Everyone usually gets pretty good at segmenting customers by ACV.  Large, Medium, and Small.  Or at least by splitting up sales-driven and self-service revenue.  Or enterprise vs smaller customer.  And later, we often start segmenting by vertical and industry.

More of you right now should be putting that aside a bit and segmenting your customers into 3 new groups:  Growing. Struggling.  And Shrinking.  And setting different goals for sales and retention for each segment:

  • Growing.  Almost all of you have at least one segment of customers growing now.  Maybe it’s healthcare.  Or remote workers.  Or call center.  Or esports.  Or e-commerce.  Maybe it’s just 10% of your customer base, but there’s often at least a small piece that is growing faster, at least for now, than before these crazy times.
  • Struggling.  Some of your customers may, on balance, be struggling but making do.  E.g., generic SaaS companies.   Many are doing OK but a lot of impacts today.  Generally, anyone at 0.1% growth or higher counts here.
  • Shrinking (and Dire Straits).  This category can just include clients already shrinking in size.  E.g., certain categories of startups.

Most of you that I talk to haven’t fully finished segmented your prospects and existing customer base this way.  And even if they have, they haven’t broken out clear goals for each segment.

For Growing categories:

  • Sales cycles may have lengthened, with more CFO scrutiny for sure, but decent revenue goals can still be hit.  Even if the overall company bookings goals might be way, way down.
  • And retention should remain high.  And there is no reason for NPS not to continue to increase.

For Struggling categories:

  • Sales may be way down, but some deals will still close.  And pipeline may still grow.  Encourage discovery calls.  Maybe they can at least close later.   You will have to adjust quotas here dramatically.  But ideally, sales still at least covers its costs for now.
  • Logo retention will take a small hit, revenue retention a higher one.  Struggling customers are seeking to cut costs everywhere.  But they aren’t seeking to cancel vendors they trust and need.  Set an aggressive goal for logo retention in the Struggling segment — not much lower than before.  But allow material relaxation of account retention.  Seats will shrink.  If you don’t relax the goals here materially, you may break customer relationships that will last a decade or longer.

For Shrinking companies and Dire Straights Companies:

  • Sales may be on hold.

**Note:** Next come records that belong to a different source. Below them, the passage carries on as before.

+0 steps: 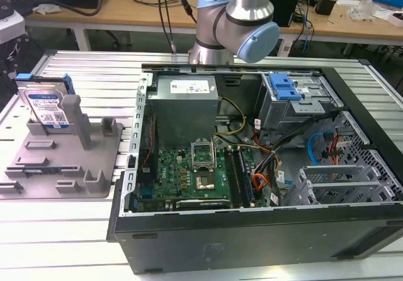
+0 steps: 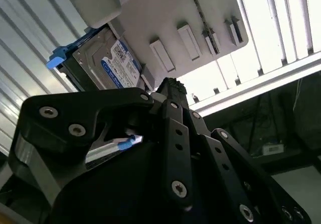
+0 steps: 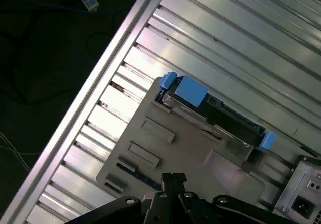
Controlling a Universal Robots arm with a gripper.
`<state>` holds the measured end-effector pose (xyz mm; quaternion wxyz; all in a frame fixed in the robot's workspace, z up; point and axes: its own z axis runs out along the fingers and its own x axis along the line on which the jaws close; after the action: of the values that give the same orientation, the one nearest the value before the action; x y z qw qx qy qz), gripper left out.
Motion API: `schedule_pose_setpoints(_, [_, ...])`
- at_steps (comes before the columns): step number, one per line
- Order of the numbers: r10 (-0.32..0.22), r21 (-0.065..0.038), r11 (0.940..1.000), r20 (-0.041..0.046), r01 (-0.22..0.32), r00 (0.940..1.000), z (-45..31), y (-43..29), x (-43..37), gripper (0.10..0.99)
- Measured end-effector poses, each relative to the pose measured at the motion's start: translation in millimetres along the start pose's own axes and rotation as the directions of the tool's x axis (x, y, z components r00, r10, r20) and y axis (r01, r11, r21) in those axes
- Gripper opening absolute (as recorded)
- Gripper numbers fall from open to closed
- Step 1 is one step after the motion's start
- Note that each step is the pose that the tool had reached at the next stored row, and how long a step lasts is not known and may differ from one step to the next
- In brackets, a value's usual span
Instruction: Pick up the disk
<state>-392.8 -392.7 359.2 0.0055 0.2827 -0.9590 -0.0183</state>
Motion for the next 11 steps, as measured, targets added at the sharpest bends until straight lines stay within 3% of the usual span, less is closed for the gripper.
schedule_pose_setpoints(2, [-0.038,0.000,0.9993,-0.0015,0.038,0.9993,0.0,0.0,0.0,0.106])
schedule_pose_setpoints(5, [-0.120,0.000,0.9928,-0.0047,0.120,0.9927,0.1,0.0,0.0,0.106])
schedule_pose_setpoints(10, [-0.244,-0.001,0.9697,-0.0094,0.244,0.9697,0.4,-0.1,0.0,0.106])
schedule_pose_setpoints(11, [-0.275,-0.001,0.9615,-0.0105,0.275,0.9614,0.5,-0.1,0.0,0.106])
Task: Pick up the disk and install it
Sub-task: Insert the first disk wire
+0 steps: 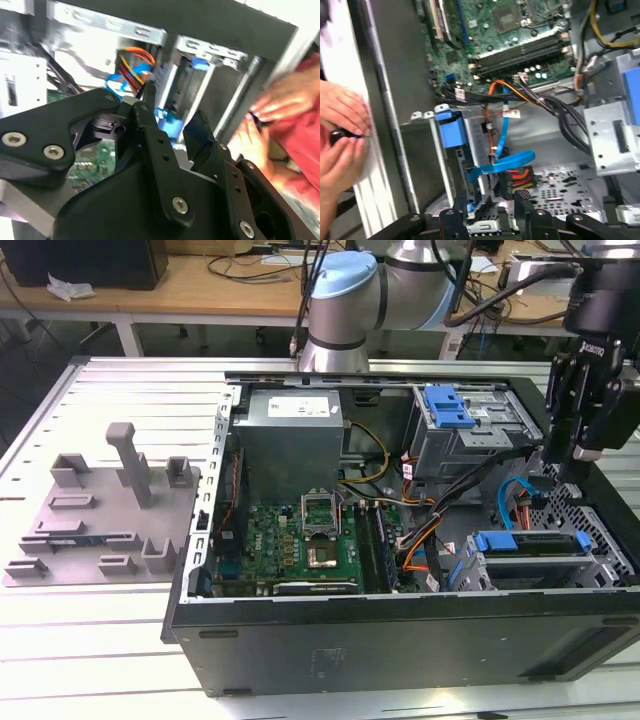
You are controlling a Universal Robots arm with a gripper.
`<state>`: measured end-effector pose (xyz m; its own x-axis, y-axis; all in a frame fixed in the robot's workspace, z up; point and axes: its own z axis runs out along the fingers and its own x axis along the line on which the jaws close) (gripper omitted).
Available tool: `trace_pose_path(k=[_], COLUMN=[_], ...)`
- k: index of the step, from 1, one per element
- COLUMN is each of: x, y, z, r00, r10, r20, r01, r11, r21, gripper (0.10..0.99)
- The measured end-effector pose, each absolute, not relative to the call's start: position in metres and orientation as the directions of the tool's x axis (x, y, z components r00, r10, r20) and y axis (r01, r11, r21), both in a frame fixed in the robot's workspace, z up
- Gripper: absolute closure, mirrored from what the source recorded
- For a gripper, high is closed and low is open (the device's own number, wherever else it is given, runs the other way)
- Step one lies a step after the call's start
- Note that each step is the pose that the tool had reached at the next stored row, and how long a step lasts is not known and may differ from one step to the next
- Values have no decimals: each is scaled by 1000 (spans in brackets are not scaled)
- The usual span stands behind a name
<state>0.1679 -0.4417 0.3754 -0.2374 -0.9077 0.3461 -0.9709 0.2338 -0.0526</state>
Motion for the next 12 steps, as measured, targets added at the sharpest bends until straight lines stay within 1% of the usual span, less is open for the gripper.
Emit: trace_pose_path(k=[1, 2, 6, 12], x=[168, 168, 168, 168], y=[-439, -437, -428, -424], z=[375, 375, 373, 365], r00=[-234, -234, -231, -227], r10=[-901, -899, -899, -900], r20=[366, 371, 373, 373], r01=[-971, -972, -972, -973], r11=[232, 231, 229, 225], r21=[-50, -51, -52, -52], gripper=[584, 584, 584, 584])
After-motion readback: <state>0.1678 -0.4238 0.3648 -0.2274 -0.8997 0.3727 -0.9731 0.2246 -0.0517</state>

Instead, just see what you can do.
  • Scale accounts down quickly, and simply, with these customers.  If their business has fallen by 90%, so should your bill.  Or maybe even just give them the next 6 months for free.  Now is the time to grow share, not revenue, with these customers.  Be proactive.  They will appreciate it.  Take a look at an innovative program from Gorgias.io for their Shrinking customers here.

Whatever you do exactly, it’s time to create 3 new categories of customers.  And create different revenue and retention goals for each category.

If you don’t do this, you’ll allow too many excuses.  Instead of finding the right goals, and right solutions, for each segment.